Sabe que aquello está plagado de mentiras pero no se molesta en contestar; sería remover un avispero

Lucía está relajada, aprovechando sus últimos días de vacaciones. Mira el mar mientras rebusca en su bolso; ha sonado una notificación en su teléfono y lee, en uno de sus grupos familiares, un mensaje sobre la invasión de los inmigrantes, la defensa de las fronteras y los podemitas, con algunos datos y bastantes insultos. Apura el último trago de su vaso y digiere, al mismo tiempo, el mensaje de su primo. Sabe que aquello está plagado de mentiras pero no se molesta en contestar; sería remover un avispero. Lo que no hará será reenviarlo a sus contactos, aunque sabe que la mitad de ese grupo sí lo hará y que aquella mentira tóxica viajará de móvil en móvil, y que posiblemente le volverá a llegar, a lo largo del día, desde otros grupos.

Su cerebro está perezoso, su cuerpo también. Para eso están las vacaciones, claro. No quiere pensar en todo aquello, pero el mensaje es tan hiriente, tan injusto, tan falaz, que no puede evitar que le ronde, como una de esas moscas molestas que aterrizan en su nariz durante la siesta. Ella no es una persona demasiado politizada, nunca estuvo demasiado pendiente de esas cuestiones, había votado a diferentes partidos a lo largo de su vida. Pero aún así sabía distinguir las mentiras y le molestaba la cantidad de mentiras que recibía a lo largo del día. Y presentía, claro, que había mentiras más sutiles que ella no estaba detectando, mentiras que digería como verdades. Sin más.

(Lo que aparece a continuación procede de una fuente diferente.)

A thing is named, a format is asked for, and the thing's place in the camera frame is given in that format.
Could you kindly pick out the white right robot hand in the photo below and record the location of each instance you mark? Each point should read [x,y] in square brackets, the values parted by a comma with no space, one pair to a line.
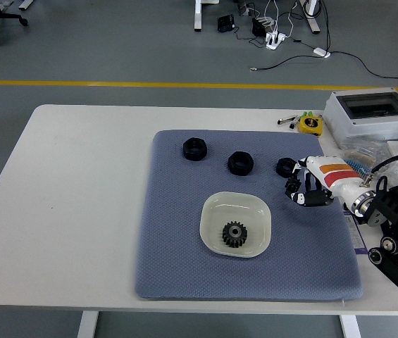
[339,176]

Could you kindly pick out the large black hex nut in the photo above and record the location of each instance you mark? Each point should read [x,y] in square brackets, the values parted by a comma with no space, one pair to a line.
[188,153]
[234,168]

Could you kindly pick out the black gear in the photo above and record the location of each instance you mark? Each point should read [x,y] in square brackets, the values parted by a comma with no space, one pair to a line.
[229,238]

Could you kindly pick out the small black hex nut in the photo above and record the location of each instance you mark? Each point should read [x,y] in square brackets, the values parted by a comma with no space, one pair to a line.
[282,168]

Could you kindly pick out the black box device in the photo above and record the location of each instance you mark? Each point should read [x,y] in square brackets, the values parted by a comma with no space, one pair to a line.
[225,23]

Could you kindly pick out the bag of blue resistors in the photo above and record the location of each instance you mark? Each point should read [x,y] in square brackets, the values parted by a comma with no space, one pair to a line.
[364,163]

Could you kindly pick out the yellow tape measure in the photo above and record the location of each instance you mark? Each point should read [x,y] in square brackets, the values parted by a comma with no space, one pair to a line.
[310,125]

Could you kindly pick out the purple-edged label sheet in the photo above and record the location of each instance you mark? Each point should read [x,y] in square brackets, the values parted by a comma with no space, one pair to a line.
[355,236]

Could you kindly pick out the white floor adapter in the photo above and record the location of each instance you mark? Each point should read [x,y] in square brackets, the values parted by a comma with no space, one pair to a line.
[321,52]

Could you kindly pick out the white square dish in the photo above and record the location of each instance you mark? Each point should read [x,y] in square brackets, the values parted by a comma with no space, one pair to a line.
[212,214]

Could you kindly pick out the white power strip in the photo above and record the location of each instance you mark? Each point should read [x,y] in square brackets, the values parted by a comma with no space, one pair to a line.
[275,39]

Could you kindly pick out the white table leg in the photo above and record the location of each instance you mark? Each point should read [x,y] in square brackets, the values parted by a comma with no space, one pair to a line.
[350,327]
[87,325]

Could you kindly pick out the white desk leg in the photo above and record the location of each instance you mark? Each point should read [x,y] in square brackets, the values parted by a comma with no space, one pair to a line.
[198,15]
[312,21]

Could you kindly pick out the black power adapter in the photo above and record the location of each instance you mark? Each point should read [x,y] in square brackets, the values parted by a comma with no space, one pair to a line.
[258,27]

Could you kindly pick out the blue-grey quilted mat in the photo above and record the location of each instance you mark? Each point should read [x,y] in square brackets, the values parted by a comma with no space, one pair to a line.
[170,225]

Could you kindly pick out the grey electrical enclosure box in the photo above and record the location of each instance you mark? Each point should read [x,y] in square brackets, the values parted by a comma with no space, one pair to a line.
[367,126]

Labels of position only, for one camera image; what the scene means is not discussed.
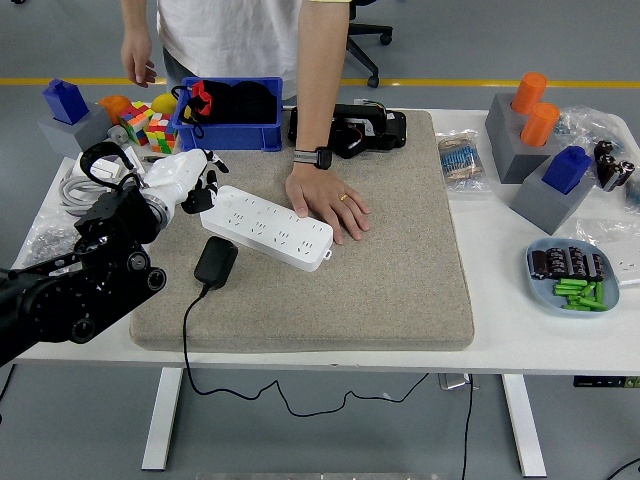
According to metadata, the person's right hand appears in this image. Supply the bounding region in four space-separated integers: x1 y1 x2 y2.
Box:
120 27 158 89

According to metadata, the person's left hand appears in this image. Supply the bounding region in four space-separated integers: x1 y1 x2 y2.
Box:
284 162 372 246

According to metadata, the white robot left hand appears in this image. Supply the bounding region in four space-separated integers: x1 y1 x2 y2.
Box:
141 147 231 216

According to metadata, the white power strip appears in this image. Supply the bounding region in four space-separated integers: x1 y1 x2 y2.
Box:
199 184 335 273

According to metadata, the black plug adapter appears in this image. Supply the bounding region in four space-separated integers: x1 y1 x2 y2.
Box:
193 235 239 290

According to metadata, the black plug cord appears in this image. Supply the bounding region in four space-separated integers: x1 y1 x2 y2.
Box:
180 284 430 417

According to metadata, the black wrist watch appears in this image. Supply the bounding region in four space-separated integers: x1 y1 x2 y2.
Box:
292 146 334 171

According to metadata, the colourful white-edged puzzle cube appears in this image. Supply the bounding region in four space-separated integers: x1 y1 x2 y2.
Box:
144 112 179 155

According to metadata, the yellow ball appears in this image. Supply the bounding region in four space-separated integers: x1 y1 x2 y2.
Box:
150 93 179 117

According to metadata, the blue plastic bin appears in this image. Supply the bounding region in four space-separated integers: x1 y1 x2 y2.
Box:
170 76 285 153

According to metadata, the colourful stickerless puzzle cube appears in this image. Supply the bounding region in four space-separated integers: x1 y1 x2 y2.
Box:
117 101 154 147

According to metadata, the white flat box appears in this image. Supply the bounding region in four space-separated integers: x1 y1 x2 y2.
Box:
74 152 123 180

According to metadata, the grey-brown mat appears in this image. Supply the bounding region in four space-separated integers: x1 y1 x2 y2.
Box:
128 109 475 354

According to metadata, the blue house-shaped block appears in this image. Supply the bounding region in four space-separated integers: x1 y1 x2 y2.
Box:
42 78 90 126
540 145 593 196

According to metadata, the black pouch with red trim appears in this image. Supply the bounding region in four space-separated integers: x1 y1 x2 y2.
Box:
171 79 279 139

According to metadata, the black electronic device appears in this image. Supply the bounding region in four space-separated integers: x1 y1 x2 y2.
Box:
287 102 407 160

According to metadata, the person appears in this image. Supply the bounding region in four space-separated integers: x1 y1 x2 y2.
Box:
156 0 306 101

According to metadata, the grey block holder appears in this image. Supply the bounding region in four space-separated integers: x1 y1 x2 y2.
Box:
37 104 114 160
508 159 596 236

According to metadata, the plastic bag of resistors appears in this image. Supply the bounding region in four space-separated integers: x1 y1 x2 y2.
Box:
434 128 492 195

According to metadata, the black office chair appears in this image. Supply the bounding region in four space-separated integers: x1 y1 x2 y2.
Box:
344 0 394 90

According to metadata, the plastic bag of screws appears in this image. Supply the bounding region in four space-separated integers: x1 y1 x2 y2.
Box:
19 214 81 266

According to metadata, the grey two-hole cylinder holder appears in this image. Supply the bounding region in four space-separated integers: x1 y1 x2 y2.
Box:
483 92 564 185

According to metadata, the orange cylinder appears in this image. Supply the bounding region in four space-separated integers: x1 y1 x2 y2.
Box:
509 71 549 116
519 102 561 148

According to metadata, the metal floor plate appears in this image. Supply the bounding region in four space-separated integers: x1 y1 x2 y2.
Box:
438 372 480 391

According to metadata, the light blue plate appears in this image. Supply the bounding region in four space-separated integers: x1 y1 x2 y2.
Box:
524 237 621 318

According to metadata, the white table leg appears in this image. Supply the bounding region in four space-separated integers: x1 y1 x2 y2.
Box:
141 367 184 472
501 373 548 478

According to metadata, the clear bag of small parts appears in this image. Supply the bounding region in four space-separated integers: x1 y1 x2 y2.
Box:
552 104 640 211

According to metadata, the clear plastic bag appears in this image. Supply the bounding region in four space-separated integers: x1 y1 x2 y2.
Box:
573 215 640 289

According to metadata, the black desk control panel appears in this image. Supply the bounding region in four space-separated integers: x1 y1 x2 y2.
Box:
572 375 640 389

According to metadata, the grey power strip cable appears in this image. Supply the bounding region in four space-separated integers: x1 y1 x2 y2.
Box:
58 124 132 217

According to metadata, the black floor cable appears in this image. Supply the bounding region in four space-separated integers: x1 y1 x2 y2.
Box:
604 457 640 480
460 373 475 480

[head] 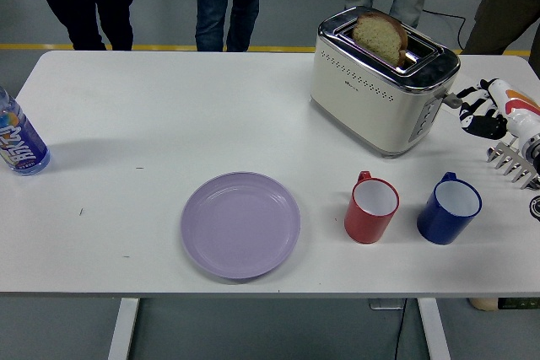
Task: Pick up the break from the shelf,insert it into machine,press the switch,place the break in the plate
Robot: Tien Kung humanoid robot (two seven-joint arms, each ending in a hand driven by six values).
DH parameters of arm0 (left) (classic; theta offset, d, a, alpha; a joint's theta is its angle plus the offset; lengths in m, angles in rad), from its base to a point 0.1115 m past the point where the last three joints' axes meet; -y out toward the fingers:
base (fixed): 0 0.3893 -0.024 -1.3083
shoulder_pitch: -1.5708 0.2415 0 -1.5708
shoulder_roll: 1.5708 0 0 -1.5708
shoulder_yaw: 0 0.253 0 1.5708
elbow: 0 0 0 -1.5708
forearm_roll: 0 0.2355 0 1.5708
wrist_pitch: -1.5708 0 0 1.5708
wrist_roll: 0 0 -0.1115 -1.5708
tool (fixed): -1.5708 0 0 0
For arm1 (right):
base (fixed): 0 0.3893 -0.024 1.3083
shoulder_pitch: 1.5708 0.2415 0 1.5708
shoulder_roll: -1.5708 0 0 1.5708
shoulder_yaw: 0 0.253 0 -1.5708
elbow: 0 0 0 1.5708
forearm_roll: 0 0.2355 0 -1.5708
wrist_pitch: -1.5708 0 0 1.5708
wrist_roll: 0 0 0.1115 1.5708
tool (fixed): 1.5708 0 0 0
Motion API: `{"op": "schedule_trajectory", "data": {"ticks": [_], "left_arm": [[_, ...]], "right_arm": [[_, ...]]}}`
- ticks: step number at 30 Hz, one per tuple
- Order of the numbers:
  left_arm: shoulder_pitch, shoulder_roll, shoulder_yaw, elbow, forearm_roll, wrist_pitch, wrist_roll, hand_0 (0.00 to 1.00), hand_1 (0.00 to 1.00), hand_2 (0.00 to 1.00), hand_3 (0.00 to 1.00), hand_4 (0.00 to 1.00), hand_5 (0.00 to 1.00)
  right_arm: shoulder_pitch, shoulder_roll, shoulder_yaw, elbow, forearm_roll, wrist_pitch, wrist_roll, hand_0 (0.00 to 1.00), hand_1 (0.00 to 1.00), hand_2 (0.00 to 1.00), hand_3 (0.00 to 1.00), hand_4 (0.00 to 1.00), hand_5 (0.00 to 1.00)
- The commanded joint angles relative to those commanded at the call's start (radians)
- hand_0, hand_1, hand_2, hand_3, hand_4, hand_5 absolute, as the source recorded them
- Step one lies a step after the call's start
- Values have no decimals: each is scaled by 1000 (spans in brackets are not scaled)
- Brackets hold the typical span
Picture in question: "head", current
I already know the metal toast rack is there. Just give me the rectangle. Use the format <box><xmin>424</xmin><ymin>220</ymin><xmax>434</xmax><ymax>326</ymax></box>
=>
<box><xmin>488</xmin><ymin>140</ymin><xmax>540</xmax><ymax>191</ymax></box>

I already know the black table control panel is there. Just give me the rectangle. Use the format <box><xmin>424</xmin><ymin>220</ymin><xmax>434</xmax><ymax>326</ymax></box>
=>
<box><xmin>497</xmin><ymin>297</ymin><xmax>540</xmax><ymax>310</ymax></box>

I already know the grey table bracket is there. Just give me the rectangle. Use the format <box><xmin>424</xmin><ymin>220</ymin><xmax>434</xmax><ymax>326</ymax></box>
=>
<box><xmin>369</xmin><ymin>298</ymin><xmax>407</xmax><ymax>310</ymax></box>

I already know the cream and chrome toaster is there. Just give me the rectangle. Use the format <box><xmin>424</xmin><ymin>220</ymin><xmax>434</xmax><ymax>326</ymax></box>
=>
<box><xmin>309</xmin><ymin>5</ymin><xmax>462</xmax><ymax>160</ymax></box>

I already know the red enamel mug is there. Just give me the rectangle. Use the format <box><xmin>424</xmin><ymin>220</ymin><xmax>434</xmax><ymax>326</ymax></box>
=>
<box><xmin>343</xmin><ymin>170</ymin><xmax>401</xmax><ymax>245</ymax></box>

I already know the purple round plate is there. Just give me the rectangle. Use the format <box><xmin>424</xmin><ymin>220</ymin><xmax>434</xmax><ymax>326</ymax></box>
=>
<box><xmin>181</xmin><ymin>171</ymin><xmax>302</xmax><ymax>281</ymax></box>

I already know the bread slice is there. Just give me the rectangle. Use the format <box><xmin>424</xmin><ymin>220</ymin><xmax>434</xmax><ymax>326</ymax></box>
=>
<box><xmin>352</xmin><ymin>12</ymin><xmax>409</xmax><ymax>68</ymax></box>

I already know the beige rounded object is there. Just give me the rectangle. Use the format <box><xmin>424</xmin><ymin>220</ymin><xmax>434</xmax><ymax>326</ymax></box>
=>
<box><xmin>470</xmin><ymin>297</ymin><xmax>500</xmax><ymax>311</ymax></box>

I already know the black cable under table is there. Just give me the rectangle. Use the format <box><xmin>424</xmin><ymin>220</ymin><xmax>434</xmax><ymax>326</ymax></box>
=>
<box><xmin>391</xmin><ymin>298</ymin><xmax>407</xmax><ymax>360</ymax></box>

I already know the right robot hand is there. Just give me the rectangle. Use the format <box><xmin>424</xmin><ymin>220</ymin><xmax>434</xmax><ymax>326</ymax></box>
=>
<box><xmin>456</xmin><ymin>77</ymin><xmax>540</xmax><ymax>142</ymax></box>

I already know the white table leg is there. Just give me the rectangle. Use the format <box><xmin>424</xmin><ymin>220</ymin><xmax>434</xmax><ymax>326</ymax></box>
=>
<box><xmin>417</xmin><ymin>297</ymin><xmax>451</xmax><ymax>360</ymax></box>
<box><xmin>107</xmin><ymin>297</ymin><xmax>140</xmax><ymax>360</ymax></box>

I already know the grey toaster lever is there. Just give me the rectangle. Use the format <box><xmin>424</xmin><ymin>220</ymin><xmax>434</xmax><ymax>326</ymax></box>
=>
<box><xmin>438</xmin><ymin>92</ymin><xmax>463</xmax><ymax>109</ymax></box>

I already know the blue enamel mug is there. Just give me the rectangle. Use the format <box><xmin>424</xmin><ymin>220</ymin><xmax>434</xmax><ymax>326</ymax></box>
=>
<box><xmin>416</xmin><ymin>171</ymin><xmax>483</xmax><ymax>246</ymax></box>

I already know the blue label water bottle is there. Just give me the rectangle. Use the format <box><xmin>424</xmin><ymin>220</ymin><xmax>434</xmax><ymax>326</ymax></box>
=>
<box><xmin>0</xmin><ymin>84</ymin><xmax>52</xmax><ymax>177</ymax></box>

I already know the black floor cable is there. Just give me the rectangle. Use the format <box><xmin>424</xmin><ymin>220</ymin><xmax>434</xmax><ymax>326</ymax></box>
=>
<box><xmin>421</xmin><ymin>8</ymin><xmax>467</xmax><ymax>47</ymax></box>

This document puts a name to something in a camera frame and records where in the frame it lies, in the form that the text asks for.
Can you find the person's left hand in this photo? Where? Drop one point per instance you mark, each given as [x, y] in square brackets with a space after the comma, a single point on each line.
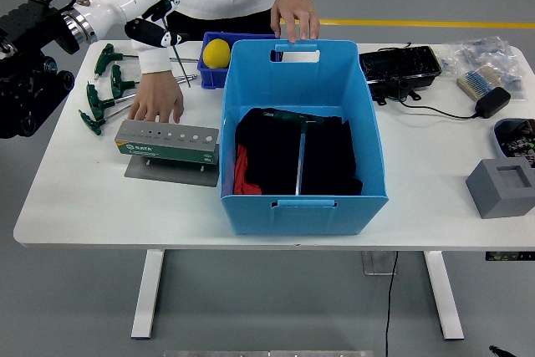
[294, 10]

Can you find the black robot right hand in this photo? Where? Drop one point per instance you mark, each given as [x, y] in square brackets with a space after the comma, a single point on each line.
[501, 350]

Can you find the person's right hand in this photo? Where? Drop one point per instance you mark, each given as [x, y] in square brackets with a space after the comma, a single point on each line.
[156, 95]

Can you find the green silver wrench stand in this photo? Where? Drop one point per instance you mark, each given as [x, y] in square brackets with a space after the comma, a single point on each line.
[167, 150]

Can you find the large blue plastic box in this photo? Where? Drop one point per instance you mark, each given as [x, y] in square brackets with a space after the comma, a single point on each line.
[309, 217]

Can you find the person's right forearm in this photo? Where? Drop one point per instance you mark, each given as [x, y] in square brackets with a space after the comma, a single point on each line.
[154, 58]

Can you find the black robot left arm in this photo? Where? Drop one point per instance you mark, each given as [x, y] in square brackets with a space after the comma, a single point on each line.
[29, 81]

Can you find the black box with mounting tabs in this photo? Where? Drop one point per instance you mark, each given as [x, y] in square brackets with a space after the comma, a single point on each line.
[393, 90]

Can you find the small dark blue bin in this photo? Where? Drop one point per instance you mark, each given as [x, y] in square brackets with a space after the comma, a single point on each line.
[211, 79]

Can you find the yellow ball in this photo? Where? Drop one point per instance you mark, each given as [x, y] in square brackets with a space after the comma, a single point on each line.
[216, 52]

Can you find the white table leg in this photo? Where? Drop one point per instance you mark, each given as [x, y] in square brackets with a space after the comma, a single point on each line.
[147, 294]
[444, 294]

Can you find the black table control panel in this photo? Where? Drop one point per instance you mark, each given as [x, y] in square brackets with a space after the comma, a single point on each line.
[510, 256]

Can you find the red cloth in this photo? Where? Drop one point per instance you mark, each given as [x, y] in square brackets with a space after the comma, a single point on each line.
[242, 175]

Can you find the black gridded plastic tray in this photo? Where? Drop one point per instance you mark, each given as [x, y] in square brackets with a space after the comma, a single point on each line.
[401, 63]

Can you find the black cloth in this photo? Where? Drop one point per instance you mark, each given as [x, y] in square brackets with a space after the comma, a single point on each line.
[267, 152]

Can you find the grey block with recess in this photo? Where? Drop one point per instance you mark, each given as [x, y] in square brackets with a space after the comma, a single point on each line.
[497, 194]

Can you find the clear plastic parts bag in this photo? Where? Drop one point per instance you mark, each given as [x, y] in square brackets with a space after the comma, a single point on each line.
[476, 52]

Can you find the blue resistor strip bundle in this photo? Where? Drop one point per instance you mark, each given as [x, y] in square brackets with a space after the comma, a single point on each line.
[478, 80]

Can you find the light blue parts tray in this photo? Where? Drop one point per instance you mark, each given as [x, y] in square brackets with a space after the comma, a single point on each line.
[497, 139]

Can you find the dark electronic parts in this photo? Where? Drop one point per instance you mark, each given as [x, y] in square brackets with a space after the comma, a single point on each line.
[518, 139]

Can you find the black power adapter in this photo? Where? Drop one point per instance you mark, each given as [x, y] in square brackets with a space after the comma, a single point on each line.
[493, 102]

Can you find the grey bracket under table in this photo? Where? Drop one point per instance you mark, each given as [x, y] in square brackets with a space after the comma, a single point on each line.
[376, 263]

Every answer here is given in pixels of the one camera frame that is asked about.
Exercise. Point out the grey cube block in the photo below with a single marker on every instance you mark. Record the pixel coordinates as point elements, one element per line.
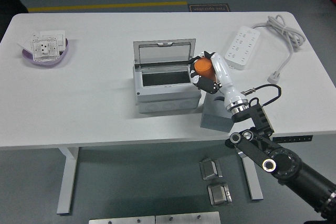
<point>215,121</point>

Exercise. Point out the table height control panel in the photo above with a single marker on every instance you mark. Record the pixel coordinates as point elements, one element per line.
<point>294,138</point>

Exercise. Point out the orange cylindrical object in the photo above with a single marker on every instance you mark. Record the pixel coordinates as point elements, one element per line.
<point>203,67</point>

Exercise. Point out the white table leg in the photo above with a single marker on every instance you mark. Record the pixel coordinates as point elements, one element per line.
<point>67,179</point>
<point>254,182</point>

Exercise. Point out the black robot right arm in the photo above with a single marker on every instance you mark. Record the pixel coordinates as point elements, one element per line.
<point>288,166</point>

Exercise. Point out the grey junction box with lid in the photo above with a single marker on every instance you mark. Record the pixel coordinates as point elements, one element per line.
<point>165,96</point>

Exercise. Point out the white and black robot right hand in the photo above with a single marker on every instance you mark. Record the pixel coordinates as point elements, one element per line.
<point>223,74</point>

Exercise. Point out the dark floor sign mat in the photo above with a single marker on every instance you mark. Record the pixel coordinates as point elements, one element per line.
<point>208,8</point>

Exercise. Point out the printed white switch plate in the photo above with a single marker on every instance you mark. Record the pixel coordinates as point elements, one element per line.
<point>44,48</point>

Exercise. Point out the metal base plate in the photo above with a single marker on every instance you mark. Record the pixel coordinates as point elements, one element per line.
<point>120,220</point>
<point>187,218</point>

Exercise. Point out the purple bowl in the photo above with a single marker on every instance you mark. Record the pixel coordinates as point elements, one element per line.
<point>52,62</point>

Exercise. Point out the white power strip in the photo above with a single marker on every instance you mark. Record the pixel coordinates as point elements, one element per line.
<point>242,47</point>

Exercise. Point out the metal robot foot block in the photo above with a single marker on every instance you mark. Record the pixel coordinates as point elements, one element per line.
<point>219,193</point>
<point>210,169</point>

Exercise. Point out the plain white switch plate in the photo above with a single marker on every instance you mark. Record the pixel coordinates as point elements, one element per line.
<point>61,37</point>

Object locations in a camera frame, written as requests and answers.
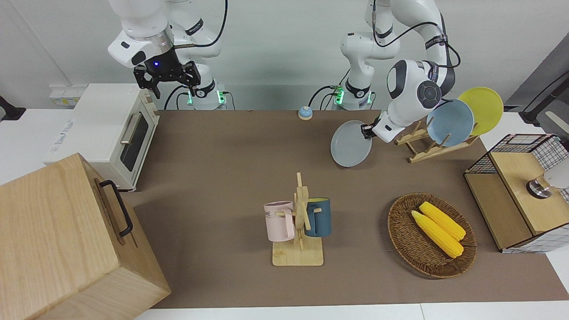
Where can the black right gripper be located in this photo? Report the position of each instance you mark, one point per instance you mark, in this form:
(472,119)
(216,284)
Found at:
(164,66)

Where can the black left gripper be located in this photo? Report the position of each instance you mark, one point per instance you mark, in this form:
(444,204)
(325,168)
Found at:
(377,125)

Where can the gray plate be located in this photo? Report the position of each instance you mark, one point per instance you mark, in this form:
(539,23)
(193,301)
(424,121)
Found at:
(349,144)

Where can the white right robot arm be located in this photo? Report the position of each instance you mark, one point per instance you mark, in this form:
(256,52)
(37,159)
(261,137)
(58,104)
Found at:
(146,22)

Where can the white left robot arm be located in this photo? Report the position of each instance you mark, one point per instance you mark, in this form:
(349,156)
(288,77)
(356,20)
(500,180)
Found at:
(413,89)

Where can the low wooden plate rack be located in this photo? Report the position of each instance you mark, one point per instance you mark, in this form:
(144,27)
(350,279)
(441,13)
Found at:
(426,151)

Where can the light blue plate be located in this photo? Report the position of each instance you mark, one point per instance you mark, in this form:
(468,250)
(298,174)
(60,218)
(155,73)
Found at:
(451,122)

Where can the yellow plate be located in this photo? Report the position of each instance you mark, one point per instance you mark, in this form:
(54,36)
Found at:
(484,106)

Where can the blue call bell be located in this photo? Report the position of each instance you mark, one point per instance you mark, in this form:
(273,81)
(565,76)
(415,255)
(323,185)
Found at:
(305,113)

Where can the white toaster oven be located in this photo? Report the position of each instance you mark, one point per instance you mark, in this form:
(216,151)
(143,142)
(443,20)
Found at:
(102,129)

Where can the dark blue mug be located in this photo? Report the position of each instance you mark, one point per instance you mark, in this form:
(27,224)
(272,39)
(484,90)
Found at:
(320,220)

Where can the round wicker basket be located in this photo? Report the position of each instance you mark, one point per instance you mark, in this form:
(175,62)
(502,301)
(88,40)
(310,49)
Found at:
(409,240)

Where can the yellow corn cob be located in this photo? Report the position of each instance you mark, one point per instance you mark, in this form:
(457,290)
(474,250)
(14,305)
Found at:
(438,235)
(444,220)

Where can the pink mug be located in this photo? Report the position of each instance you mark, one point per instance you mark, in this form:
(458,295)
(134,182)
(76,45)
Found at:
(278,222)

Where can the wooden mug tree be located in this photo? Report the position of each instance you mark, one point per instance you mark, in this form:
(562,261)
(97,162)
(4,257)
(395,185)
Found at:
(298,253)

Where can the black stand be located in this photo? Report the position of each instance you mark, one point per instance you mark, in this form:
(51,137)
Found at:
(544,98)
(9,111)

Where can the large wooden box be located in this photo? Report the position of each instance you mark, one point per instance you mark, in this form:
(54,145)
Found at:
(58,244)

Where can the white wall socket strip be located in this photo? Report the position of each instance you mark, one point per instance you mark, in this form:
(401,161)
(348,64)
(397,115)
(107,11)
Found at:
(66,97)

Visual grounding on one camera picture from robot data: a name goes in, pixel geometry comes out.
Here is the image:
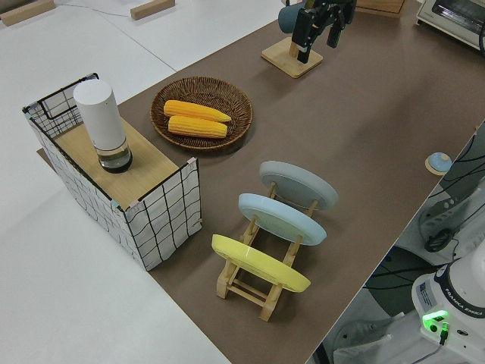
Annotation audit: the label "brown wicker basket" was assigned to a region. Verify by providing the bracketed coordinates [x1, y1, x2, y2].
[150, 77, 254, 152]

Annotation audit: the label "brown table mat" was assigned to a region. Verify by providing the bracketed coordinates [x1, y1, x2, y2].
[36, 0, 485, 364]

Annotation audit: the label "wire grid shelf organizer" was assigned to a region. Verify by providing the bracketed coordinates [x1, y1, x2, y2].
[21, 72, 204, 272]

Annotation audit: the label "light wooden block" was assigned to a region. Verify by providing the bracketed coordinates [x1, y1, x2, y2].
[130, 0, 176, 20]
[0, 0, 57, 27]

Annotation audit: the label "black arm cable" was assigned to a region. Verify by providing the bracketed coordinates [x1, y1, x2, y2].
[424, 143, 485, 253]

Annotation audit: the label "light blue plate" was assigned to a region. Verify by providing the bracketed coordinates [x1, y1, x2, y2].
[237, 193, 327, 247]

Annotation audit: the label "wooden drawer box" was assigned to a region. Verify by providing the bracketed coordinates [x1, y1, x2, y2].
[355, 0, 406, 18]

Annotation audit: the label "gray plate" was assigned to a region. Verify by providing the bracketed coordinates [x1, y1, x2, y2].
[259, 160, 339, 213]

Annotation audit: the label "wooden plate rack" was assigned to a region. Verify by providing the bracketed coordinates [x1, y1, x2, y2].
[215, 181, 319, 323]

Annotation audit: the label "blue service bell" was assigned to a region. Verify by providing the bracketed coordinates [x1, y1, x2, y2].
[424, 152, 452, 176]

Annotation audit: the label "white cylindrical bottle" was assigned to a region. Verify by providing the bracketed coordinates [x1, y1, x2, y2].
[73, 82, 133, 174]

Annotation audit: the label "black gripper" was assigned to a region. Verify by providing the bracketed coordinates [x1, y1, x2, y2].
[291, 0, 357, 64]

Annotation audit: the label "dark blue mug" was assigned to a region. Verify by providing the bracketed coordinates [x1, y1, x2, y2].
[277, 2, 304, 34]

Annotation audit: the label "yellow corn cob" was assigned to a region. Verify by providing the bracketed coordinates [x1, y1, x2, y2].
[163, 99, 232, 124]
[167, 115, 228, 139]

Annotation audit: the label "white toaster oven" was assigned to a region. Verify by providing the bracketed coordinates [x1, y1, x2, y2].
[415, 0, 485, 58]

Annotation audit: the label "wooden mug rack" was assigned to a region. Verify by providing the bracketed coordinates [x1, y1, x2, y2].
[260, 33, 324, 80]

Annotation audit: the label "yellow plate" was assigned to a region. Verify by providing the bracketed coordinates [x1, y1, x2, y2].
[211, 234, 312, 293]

Ya no leía prensa, casi nunca. Nunca. Se informaba a través de internet y sentía que precisamente ahora, cuando más información podía consultar, más desinformada se sentía. Sin embargo cada vez se encontraba a su alrededor a más personas que habían radicalizado sus opiniones, defendiendo posiciones que se acercaban bastante al racismo, defendiendo la violencia, la mano dura, amenazando sin tapujos. Enarbolando mentiras con una ingenuidad y una simpleza que empezaba a dar bastante miedo. Ella no suele entrar al trapo, guarda silencio la mayor parte de las veces.

Lucía pide la cuenta y paga. Se desliza hacia la playa y camina por la orilla. Mira el mar. El mar no es mentira. Ni las personas que en ese mismo momento estarán navegando y naufragando en ese mar son mentira. Piensa en alguno de los inmigrantes que conoce: no le dan miedo. Piensa en esa gente que le manda mensajes llenos de odio y mentiras: podrían llegar a darle miedo. Son las mentiras las que le dan miedo, concluye Lucía. Es su silencio, también, el que le da miedo.